From ecdee21de85bfcbb308f47a7983b683f71ed111d Mon Sep 17 00:00:00 2001
From: =?UTF-8?q?David=20H=C3=A4rdeman?= <david@hardeman.nu>
Date: Tue, 25 Mar 2014 11:05:28 +0100
Subject: [PATCH] Fix keysize handling in cryptsetup (bits vs. bytes)
The command line key-size is in bits but the libcryptsetup API expects bytes.

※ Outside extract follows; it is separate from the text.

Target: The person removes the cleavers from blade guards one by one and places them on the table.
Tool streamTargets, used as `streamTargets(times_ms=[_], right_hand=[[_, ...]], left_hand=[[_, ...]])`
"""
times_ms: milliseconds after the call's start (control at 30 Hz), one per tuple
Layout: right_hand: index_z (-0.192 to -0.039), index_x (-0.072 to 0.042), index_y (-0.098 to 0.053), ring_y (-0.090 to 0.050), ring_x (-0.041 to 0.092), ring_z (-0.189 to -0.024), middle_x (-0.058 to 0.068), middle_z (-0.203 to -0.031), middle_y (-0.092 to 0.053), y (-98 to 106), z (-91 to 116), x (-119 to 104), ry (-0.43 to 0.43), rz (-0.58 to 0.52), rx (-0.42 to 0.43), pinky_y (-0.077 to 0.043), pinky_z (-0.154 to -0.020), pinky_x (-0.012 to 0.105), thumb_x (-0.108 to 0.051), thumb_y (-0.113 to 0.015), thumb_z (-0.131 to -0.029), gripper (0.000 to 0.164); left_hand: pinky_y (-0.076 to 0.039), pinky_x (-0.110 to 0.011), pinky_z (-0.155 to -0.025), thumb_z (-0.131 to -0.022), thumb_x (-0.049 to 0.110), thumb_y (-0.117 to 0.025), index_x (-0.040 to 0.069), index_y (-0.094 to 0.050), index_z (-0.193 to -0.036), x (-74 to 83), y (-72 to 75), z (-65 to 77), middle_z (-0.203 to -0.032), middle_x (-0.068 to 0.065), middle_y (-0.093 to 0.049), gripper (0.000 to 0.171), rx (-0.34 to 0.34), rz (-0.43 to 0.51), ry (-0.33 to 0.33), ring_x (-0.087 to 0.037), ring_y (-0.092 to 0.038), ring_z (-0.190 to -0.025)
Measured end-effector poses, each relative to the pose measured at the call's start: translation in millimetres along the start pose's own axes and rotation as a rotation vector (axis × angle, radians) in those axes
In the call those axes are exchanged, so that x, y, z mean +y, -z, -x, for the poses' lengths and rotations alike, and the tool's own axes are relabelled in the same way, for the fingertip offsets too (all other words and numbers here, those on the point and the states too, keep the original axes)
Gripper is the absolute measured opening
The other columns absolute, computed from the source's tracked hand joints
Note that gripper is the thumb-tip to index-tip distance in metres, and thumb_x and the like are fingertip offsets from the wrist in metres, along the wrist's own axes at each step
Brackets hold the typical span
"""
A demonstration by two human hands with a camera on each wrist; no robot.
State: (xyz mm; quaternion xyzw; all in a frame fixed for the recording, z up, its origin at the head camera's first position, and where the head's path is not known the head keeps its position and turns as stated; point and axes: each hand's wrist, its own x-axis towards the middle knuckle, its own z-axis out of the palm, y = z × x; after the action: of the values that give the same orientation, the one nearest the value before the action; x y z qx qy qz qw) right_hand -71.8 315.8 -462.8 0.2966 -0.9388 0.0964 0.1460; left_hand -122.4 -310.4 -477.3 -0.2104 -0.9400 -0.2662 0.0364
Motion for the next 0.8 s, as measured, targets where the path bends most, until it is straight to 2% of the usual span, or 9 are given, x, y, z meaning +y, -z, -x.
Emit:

Note that the modulo 8 check is in the original cryptsetup binary as well, so
it's no new limitation.
(v2: changed the point at which the /= 8 is performed, rebased, removed tabs)
(cherry picked from commit 6131a78b4d247618715e042e14ad682f678d3b32)
Conflicts:
src/cryptsetup/cryptsetup.c
(cherry picked from commit 19ef179118bcf92b7290669edf7e38e12f1a80d6)
---
src/cryptsetup/cryptsetup.c | 11 +++++++++--
1 file changed, 9 insertions(+), 2 deletions(-)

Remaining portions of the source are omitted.